Carnsore Point ( or Ceann an Chairn) is a headland in the southeast corner of County Wexford, Ireland. It marks the southernmost point of the Irish Sea, on the western side of St George's Channel.

==History==
Ptolemy's Geography (2nd century AD) described a point called Ιερον (Hieron, "sacred promontory") which probably referred to Carnsore Point.

Grey Wexford granite from Carnsore Point, as well as Killiney Hill, Dublin was used for construction of parts of the Thames Embankment in London during the 19th century.

==Energy==
===Cancelled nuclear project===
Carnsore was proposed to be the location of a Nuclear Energy Board power plant.

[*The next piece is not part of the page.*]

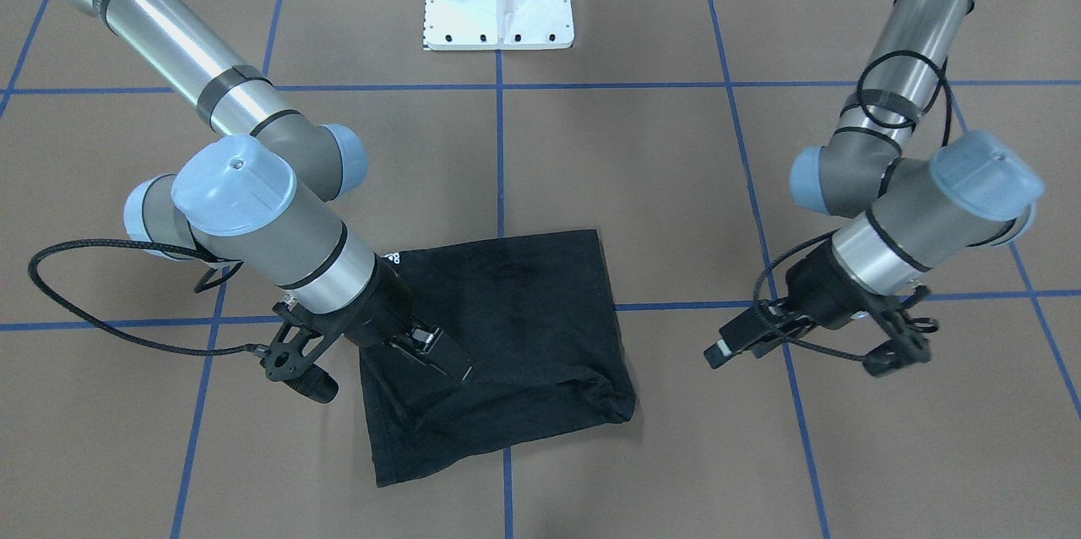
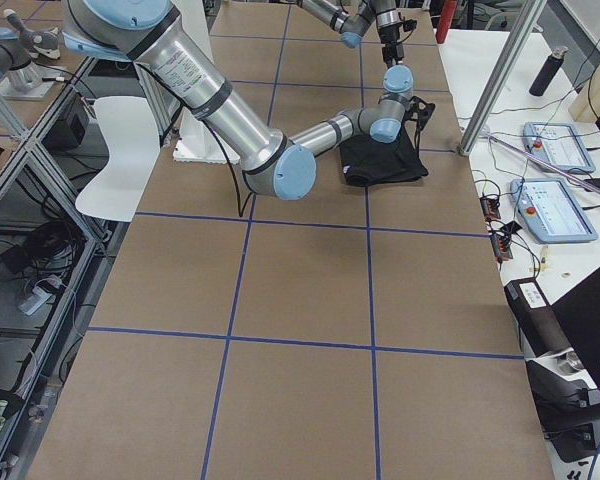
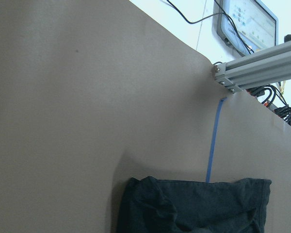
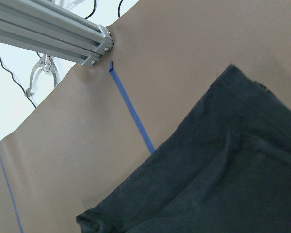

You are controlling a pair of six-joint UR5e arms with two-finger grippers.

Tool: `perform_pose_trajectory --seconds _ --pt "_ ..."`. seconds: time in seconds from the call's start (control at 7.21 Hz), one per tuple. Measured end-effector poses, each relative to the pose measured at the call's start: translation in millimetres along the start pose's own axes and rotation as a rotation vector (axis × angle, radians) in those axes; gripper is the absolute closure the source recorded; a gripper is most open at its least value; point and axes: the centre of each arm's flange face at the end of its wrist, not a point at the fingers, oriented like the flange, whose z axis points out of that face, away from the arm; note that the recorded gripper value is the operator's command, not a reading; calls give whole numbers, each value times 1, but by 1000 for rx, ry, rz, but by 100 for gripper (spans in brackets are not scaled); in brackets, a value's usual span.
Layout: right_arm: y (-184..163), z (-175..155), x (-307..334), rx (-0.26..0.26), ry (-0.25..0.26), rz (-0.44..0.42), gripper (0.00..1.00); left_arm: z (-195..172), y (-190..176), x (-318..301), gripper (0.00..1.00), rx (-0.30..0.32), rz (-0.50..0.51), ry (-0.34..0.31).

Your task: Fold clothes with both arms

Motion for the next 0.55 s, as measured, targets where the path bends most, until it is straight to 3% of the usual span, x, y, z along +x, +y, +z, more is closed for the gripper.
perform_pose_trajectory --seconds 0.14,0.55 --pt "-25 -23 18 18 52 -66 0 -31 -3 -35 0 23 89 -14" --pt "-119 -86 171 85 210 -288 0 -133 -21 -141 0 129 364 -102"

If built as proposed in the 1970s, the plant would have produced electricity for the Electricity Supply Board. First proposed in 1968, the then Government of Ireland gave renewed effort to the plans after the 1973 energy crisis. The plan envisaged one, and eventually four, nuclear power stations. However, the plan was eventually abandoned after sustained opposition by environmental groups, including the Wexford group the Nuclear Safety Association. The campaign against the proposed plant also gained some international support, including from Petra Kelly, who gave a speech at Carnsore. One activist against the plant who later became notable was Adi Roche, who went on to found Chernobyl Children International.

Anti-nuclear groups organised a series of rallies and concerts at Carnsore Point from August 1978 to August 1981. Titled "Get to the Point" and "Back to the Point" respectively, and featuring Christy Moore as lead act, the concerts were served to bring to public notice the question of nuclear power in Ireland. The British and Irish Communist Organisation, who believed nuclear power was necessary to achieve socialism in Ireland, picketed the first concert.

===Wind farm===
As of 2002, the ESB Group proposed to build a wind farm in the area. The 12 megawatt wind farm began operations in 2003.